Ottimizzazione di Protocolli per Analisi Dati di ChIP-seq e RNA-seq

Recent development in second-generation sequencing technologies (short reads sequencing) allowed the replacement of ChIP-on-chip with ChIP-seq and microarrays for transcriptional profiling are gradually being replaced by RNA-seq. The related bioinformatics analysis is however still complex and is limiting the spread of these technologies as common laboratory practice. This thesis proposes a complete pipeline for primary analysis of ChIP-seq data built to identify putative target genes, correlate them with transcriptional activation and inactivation signals and calculate the consensus sequence. All pipeline was designed selecting the most appropriated software for each of the pipeline steps. As part of a collaboration with a group at BRIC Institute in Copenhagen the proposed pipeline has been successfully used to identify genes regulated by Prdm5, a transcriptional factor involved in bone development in mammals, and to better understand the molecular model of action of the protein. Regarding deep-sequencing of the transcriptome, this thesis presents the results of the identification of fusion products, chimeric transcripts often correlated to neoplastic transformations, in normal tissues using public-domain software. Results have been compared with published evidences based on supervised, Expressed Sequenced Tags-based (EST-based) approaches. The focus is set on efficiency and False Discovery Rate comparison between seven published software in order to highlight their strength and drawbacks and to provide information on which one could be the best choice depending on the characteristics of the dataset.

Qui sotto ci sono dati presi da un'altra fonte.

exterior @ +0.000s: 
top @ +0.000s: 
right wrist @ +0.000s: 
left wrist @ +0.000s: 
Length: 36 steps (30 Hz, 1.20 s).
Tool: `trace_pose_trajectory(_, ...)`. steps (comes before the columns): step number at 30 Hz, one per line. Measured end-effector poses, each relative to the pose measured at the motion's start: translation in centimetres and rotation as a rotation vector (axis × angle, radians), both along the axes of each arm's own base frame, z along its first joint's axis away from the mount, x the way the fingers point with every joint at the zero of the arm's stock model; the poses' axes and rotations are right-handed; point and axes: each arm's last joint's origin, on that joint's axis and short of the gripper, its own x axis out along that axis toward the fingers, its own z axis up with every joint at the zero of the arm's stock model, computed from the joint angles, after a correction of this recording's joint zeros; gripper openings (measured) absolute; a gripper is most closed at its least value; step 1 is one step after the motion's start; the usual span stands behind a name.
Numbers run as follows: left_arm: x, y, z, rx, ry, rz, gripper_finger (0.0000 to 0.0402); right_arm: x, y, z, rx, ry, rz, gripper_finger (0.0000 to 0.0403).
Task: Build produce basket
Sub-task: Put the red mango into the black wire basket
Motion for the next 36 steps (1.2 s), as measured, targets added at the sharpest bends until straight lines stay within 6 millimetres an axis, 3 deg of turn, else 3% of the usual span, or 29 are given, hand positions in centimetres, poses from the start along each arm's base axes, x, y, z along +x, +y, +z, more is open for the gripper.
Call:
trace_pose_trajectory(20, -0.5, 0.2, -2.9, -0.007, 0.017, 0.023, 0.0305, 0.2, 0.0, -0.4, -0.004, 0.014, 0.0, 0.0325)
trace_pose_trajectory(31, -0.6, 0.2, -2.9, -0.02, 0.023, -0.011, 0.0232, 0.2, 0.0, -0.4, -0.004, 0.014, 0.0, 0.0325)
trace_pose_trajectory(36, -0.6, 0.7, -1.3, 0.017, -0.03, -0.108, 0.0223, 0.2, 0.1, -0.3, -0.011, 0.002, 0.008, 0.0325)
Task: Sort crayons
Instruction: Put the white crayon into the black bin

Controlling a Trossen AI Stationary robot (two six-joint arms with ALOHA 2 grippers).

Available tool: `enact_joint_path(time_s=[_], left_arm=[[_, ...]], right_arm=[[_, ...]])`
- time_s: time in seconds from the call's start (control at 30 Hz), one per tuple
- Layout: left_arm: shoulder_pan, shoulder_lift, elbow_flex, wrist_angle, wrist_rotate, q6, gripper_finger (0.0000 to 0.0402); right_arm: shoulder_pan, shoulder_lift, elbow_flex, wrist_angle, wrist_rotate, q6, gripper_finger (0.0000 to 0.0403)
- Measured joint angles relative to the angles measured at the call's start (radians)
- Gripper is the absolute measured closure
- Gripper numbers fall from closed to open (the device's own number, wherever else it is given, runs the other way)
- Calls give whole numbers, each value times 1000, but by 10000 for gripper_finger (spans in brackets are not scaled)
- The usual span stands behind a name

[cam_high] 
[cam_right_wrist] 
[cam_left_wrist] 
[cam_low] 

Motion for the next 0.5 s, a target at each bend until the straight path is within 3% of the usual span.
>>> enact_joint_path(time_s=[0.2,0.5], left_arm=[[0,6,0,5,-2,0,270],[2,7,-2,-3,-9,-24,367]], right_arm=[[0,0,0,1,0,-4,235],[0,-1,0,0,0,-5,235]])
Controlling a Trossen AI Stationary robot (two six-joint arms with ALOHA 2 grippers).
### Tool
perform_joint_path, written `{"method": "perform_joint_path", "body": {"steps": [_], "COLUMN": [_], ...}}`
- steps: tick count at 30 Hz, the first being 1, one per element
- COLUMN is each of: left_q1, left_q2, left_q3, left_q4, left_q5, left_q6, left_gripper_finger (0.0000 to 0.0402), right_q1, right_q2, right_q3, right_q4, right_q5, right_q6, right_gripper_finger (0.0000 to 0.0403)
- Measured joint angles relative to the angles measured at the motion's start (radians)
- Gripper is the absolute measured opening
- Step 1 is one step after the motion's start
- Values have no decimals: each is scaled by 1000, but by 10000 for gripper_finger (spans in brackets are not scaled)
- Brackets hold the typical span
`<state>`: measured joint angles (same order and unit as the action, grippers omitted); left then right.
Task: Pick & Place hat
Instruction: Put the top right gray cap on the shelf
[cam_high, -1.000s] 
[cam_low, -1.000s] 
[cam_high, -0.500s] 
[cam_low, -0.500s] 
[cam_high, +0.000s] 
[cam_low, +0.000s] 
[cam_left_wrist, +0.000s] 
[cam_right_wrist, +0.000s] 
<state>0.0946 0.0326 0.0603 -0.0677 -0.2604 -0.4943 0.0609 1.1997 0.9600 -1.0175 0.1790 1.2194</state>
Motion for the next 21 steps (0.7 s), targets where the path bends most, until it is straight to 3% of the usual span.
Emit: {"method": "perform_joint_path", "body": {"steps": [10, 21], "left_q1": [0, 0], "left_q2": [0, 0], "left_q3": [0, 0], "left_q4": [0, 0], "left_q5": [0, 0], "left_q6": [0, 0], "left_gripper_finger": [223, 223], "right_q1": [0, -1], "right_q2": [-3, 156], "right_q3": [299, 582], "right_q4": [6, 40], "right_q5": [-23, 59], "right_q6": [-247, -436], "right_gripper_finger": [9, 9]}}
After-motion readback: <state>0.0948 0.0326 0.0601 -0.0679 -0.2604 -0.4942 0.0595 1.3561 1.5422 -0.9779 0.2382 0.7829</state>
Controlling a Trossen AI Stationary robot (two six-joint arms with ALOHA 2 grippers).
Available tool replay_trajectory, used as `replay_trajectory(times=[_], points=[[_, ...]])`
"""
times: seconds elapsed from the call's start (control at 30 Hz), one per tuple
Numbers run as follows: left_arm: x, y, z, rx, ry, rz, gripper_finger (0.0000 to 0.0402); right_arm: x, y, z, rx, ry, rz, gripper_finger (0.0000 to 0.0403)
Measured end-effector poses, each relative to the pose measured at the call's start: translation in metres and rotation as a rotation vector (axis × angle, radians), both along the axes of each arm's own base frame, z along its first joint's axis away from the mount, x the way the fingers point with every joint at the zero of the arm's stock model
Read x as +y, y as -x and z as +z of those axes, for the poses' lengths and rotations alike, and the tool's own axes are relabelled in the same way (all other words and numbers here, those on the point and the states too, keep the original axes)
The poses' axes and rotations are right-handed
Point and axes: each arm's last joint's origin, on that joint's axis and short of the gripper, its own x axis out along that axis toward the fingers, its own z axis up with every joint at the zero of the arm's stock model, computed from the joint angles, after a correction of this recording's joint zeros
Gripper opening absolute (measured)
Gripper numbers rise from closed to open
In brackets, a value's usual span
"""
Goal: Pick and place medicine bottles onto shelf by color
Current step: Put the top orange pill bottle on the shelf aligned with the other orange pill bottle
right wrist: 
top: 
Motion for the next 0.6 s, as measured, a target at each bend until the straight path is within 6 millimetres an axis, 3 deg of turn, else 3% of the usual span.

Il recente sviluppo di tecnologie di sequenziamento di seconda generazione (short reads sequencing) ha permesso la completa sostituzione della ChIP-on-chip con la Chip-seq e sta gradualmente sostituendo i microarray nello studio dei profili trascrizionali. L'uso di queste tecnologie nella comune pratica di laboratorio è però ancora limitata dalla complessità dell'analisi bioinformatica. In questa tesi proponiamo una completa pipeline di analisi primaria di dati di ChIP-seq con lo scopo di identificare geni bersaglio, correlarli con segnali di attivazione e inattivazione della trascrizione e calcolare la sequenza consensus, con un occhio di riguardo rispetto ai software esistenti e alle loro caratteristiche. Nell'ambito di una collaborazione con un gruppo danese, la pipeline è stata sfruttata con successo per l'identificazione dei geni bersaglio del fattore trascrizionale Prdm5, coinvolto nello sviluppo osseo dei mammiferi, e per la costruzione di un modello di azione molecolare della proteina. Spostando invece l'attenzione al sequenziamento del trascrittoma, presentiamo i risultati di una ricerca di prodotti di fusione, trascritti chimerici spesso correlati a trasformazioni neoplastiche, in tessuti normali sfruttando software di dominio pubblico. I risultati sono confrontati con le evidenze disponibili in letteratura e ottenute con approcci supervisionati basati su Expressed Sequenced Tags (EST). Particolare attenzione è stata prestata al confronto di efficienza e False Discovery rate di sette software pubblicati per mettere in luce punti di forza e punti deboli di ognuno e fornire indicazioni su quale possa essere la scelta migliore in dipendenza delle caratteristiche del dataset da analizzare.